(Entries taken from a collection)

'''

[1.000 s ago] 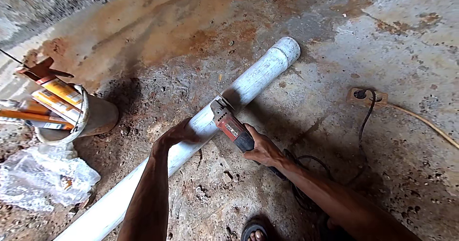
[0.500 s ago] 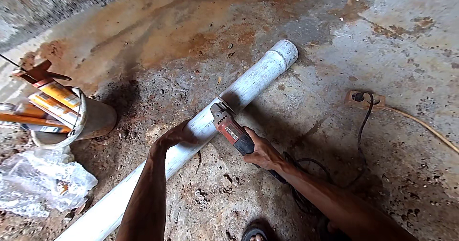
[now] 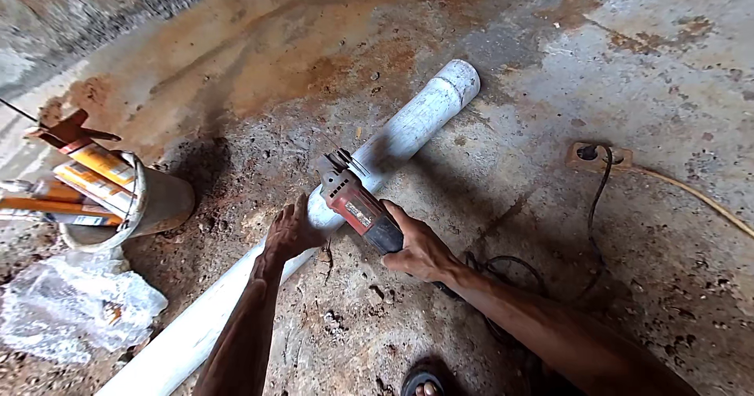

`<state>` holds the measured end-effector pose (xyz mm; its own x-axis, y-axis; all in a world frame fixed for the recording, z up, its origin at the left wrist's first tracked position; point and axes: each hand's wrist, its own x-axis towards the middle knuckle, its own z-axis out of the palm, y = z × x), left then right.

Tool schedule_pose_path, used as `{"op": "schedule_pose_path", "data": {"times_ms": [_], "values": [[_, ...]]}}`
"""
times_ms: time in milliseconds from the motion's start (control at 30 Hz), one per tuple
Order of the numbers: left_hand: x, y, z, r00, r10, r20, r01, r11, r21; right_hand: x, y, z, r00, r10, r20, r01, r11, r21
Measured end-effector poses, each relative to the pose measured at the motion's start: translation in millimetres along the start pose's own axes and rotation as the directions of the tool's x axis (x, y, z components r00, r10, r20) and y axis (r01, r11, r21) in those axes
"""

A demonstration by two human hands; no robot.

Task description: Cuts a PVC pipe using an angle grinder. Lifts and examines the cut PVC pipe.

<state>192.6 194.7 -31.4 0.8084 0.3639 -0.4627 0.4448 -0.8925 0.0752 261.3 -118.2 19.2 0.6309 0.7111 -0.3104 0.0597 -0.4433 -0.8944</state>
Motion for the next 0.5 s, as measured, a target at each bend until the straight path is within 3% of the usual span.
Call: {"op": "schedule_pose_path", "data": {"times_ms": [200,333,500], "values": [[7.7,-6.4,-4.5,0.998,0.04,0.049,-0.036,0.997,-0.066,0.6,3.5,-8.6,0.999,0.036,-0.003,-0.036,0.999,-0.023],[17.9,-10.6,-16.1,0.987,-0.006,0.163,0.031,0.989,-0.148,17.2,4.1,-6.6,0.997,0.077,-0.001,-0.077,0.996,-0.053],[23.0,-15.8,-14.5,0.984,-0.004,0.181,0.041,0.978,-0.203,34.5,7.6,0.2,0.993,0.122,-0.005,-0.122,0.991,-0.046]]}}
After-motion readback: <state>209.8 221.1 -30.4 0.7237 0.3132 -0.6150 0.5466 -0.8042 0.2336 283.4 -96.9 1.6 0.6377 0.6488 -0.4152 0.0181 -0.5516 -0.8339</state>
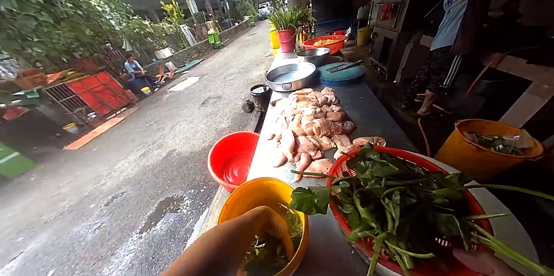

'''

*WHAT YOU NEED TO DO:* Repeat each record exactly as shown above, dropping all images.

*EXERCISE ANSWER:*
[1.000 s ago] 
[0.500 s ago] 
[now] 

`<state>` holds the measured end-effector pose (xyz mm; its own x-axis, y-axis; all in a world frame fixed for the recording, z up, its origin at the left wrist's first tracked position; point and axes: each hand's wrist, its own x-axis towards the middle knuckle, its own z-axis out of the palm, y = z × x), left then right.

Tool schedule_pose_path, used as `{"op": "schedule_pose_path", "data": {"times_ms": [_], "values": [[_, ...]]}}`
"""
times_ms: time in milliseconds from the motion's start (control at 30 Hz), one per tuple
Order of the numbers: left_hand: x, y, z, r00, r10, r20, r01, r11, r21; right_hand: x, y, z, r00, r10, r20, r01, r11, r21
Measured end-effector poses, each relative to the pose measured at the motion's start: translation in millimetres along the start pose's own axes and rotation as the directions of the tool's x axis (x, y, z components r00, r10, r20) and y axis (r01, r11, r21) in those axes
"""

A demonstration by two human hands; no robot.

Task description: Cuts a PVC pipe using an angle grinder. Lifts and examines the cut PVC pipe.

<state>192.6 194.7 -31.4 0.8084 0.3639 -0.4627 0.4448 -0.8925 0.0752 261.3 -118.2 19.2 0.6309 0.7111 -0.3104 0.0597 -0.4433 -0.8944</state>
Motion for the next 0.5 s, as measured, a target at each bend until the straight path is within 3% of the usual span.
Call: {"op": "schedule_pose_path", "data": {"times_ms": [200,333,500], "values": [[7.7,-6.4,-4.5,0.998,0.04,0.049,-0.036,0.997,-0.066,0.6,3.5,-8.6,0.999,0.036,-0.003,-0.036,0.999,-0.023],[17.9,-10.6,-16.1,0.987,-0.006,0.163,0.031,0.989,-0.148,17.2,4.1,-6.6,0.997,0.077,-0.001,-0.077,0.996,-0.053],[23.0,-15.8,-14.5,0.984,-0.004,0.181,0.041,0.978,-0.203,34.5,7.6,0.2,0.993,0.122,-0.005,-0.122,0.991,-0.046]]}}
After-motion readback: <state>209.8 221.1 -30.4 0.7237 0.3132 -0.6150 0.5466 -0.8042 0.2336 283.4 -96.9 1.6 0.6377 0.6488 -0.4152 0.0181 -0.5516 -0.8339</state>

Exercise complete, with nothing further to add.